The congressional spending bill put forward on Tuesday is 4,000 pages long. But there’s something missing: a slew of bills concerning online privacy, liability for social media companies and anti-competitive practices in tech.
The $1.7 trillion omnibus bill was seen as the last chance for passing these bills before a divided Congress takes office next year. But even if the U.S. Congress isn’t acting on them, other countries are.
The European Union’s Digital Markets Act takes aim at “gatekeepers” — Big Tech companies that provide a connection between consumers and other services, like Apple’s App Store. It aims to stop those companies from stifling competition.

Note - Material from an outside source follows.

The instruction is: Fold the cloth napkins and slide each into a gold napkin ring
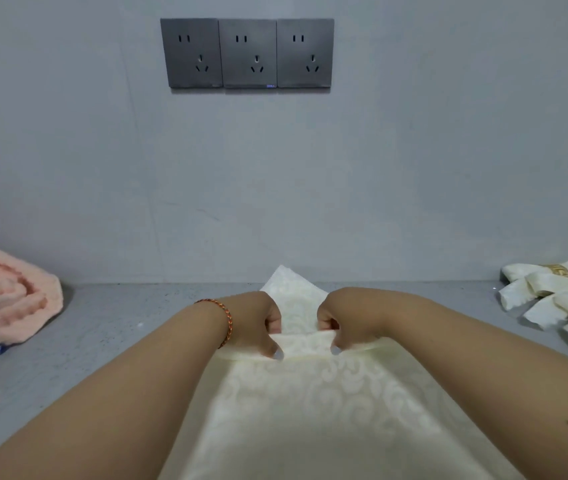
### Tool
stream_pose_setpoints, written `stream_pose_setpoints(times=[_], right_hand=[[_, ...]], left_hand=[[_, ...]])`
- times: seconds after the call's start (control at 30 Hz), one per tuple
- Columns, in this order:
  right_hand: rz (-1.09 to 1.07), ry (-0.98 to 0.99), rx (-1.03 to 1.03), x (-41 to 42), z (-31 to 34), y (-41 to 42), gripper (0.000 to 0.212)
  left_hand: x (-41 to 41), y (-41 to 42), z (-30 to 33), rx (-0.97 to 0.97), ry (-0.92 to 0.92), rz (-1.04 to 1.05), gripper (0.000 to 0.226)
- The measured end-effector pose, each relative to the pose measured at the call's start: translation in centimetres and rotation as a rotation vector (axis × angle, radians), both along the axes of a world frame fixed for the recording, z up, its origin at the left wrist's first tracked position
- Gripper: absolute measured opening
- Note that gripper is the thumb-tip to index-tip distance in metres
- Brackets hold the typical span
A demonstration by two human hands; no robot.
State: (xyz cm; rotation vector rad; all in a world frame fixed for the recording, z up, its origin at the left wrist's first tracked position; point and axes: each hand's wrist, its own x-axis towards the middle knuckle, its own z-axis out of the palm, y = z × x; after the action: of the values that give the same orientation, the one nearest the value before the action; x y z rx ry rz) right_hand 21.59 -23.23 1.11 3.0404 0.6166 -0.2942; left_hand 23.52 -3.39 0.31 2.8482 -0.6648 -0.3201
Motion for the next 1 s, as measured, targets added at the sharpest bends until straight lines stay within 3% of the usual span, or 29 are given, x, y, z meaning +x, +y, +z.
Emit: stream_pose_setpoints(times=[0.17,0.33,0.5,0.63,0.73,0.8,0.9,1.0], right_hand=[[0.064,-0.267,0.013,-2.4,-1.2,0.0,0.031],[0.133,-0.347,-0.075,-4.0,-1.5,0.3,0.024],[0.083,-0.12,-0.088,-4.7,-0.7,-0.2,0.026],[-0.024,-0.032,0.066,-4.2,0.3,-0.9,0.017],[-0.059,0.018,0.193,-3.4,0.3,-1.2,0.004],[-0.081,0.057,0.199,-2.8,0.1,-1.4,0.013],[-0.122,0.084,0.131,-2.6,0.1,-1.5,0.031],[-0.101,0.059,0.069,-3.3,0.4,-1.2,0.033]], left_hand=[[-2.4,0.0,-0.9,-0.076,-0.213,-0.024,0.03],[-4.6,0.0,-0.6,-0.024,-0.218,-0.046,0.014],[-5.5,0.1,-0.3,0.066,-0.092,-0.008,0.014],[-4.9,0.0,0.0,-0.047,-0.029,0.114,0.045],[-4.5,-0.3,0.0,-0.043,-0.025,0.084,0.022],[-4.1,-0.3,-0.1,-0.008,-0.015,0.082,0.021],[-4.1,-0.1,0.2,0.051,0.009,0.115,0.044],[-4.5,-0.3,0.1,0.073,-0.029,0.108,0.036]])
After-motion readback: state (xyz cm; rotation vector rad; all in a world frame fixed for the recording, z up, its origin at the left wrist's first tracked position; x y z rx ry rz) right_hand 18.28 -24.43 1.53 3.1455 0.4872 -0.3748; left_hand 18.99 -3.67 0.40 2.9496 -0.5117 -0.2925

“European law — not just in the tech space but more generally — has been much more aggressive in trying to control dominance and create level playing fields,” said Daniel Crane at the University of Michigan.

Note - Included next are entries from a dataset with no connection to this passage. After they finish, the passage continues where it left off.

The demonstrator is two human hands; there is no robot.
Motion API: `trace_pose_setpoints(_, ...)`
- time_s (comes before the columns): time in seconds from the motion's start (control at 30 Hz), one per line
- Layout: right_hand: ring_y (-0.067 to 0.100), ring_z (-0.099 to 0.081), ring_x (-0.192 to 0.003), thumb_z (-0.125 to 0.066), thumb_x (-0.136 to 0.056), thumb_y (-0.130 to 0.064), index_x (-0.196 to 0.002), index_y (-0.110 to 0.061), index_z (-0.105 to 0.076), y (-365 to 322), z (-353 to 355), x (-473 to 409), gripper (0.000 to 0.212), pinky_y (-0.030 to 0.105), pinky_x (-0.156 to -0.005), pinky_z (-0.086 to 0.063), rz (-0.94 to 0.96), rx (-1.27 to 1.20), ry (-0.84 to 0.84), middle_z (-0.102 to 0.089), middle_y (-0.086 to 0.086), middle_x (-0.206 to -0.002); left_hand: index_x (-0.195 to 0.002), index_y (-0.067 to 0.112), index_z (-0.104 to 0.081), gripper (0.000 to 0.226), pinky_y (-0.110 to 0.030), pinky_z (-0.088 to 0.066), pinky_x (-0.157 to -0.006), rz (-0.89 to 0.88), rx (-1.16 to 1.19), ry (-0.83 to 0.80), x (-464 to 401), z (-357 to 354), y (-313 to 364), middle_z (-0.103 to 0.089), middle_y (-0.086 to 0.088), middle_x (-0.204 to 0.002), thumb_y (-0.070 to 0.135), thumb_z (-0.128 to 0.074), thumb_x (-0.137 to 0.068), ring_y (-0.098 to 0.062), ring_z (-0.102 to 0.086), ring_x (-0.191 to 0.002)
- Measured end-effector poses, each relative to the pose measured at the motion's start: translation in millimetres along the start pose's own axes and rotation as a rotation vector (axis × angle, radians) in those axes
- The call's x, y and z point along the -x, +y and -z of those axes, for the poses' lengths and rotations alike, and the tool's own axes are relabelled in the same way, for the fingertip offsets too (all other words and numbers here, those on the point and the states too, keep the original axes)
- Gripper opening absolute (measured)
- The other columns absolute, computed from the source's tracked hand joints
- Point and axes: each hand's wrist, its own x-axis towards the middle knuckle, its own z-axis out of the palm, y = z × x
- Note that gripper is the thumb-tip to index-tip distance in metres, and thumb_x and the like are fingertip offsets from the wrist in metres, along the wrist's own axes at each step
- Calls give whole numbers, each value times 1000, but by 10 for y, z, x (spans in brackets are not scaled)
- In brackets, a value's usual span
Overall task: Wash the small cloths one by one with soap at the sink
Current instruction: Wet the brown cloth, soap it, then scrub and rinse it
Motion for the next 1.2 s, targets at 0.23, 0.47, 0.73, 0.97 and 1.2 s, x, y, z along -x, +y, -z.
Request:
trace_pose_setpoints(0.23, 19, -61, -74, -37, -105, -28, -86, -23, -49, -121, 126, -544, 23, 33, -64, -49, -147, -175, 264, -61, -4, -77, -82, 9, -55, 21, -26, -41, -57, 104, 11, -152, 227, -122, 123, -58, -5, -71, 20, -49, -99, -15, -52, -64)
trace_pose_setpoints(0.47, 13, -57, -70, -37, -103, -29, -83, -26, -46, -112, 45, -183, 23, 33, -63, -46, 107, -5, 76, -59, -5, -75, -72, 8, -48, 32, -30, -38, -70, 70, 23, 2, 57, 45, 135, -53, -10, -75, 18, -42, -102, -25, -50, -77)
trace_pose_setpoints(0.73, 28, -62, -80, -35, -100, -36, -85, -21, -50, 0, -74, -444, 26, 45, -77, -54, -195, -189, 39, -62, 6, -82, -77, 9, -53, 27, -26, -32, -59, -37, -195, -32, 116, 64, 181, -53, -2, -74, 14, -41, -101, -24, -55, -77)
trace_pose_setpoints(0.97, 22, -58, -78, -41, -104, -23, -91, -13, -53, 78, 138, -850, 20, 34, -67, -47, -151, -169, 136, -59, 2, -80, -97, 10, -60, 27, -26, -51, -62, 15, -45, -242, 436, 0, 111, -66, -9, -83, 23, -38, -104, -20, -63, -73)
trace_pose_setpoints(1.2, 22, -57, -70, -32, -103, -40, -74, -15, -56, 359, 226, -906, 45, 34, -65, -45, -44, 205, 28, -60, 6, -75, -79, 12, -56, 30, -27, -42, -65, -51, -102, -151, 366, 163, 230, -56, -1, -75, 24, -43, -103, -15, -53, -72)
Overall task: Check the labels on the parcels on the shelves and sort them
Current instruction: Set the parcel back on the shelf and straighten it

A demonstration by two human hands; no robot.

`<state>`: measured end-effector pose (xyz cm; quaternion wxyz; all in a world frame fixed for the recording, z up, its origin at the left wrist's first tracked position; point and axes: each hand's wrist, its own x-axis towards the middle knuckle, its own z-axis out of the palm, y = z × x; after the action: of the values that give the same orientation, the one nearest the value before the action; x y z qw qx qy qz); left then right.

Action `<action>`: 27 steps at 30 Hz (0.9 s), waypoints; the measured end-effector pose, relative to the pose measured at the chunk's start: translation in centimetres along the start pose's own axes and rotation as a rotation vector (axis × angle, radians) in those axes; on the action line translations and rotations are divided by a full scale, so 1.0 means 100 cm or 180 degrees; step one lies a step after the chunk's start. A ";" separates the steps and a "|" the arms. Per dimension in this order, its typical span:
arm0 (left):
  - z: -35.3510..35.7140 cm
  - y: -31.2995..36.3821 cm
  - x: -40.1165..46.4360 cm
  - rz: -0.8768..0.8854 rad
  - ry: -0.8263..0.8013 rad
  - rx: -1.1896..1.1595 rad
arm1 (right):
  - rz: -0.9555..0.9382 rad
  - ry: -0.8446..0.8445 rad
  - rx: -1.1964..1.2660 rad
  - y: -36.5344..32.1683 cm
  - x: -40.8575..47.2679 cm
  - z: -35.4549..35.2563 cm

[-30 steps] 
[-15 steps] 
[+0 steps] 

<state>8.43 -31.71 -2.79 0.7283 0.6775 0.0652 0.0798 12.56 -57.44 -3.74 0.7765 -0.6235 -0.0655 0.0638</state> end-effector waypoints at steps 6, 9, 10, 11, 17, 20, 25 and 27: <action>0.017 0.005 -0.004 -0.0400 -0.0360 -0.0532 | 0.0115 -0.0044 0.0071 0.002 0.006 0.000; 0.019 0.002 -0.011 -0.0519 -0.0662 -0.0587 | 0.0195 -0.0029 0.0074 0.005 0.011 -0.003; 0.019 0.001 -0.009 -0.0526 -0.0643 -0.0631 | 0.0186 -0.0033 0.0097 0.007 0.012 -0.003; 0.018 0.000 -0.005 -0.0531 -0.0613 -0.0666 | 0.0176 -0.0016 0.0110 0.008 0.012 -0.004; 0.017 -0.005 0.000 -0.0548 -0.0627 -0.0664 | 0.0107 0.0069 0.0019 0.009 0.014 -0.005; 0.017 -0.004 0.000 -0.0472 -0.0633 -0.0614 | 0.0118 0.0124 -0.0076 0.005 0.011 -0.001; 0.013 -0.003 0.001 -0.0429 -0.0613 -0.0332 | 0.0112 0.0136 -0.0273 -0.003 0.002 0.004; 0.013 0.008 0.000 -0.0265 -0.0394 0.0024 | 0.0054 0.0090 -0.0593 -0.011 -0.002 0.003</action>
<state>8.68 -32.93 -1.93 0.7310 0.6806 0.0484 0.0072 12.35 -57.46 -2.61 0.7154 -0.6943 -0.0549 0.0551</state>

The EU regulation, which takes effect in 2024, could disrupt the whole app ecosystem, Crane said. For instance, it requires that Apple allow iPhone users to download apps from places other than the App Store or that iMessage users be able to communicate with users of WhatsApp.
“It’s not that it’s impossible for the Big Tech companies to have a different system, but at some point, it does become very difficult,” Crane said. “And so Europe begins exerting influence globally.”
In the past, Big Tech companies have often found ways around Europe’s rules, according to Nicholas Rodelli, an analyst at CFRA.
“We think that European regulators have learned from that,” he said.
This legislation has better enforcement mechanisms, per Rodelli, like expensive recurring fines and expedited prosecution.
And it’s not just happening in Europe, said Eric Seufert, an analyst with Mobile Dev Memo. “The momentum is heading in that direction anyway, globally.”
South Korea, India and Japan are also taking action, but Seufert said the moment to spur competition among app marketplaces may have already passed.
“For the most part, consumers have already established habits that are probably pretty sticky and difficult to disrupt,” he said.
The law could have bigger effects on digital ecosystems that are still developing, he said — like the Metaverse.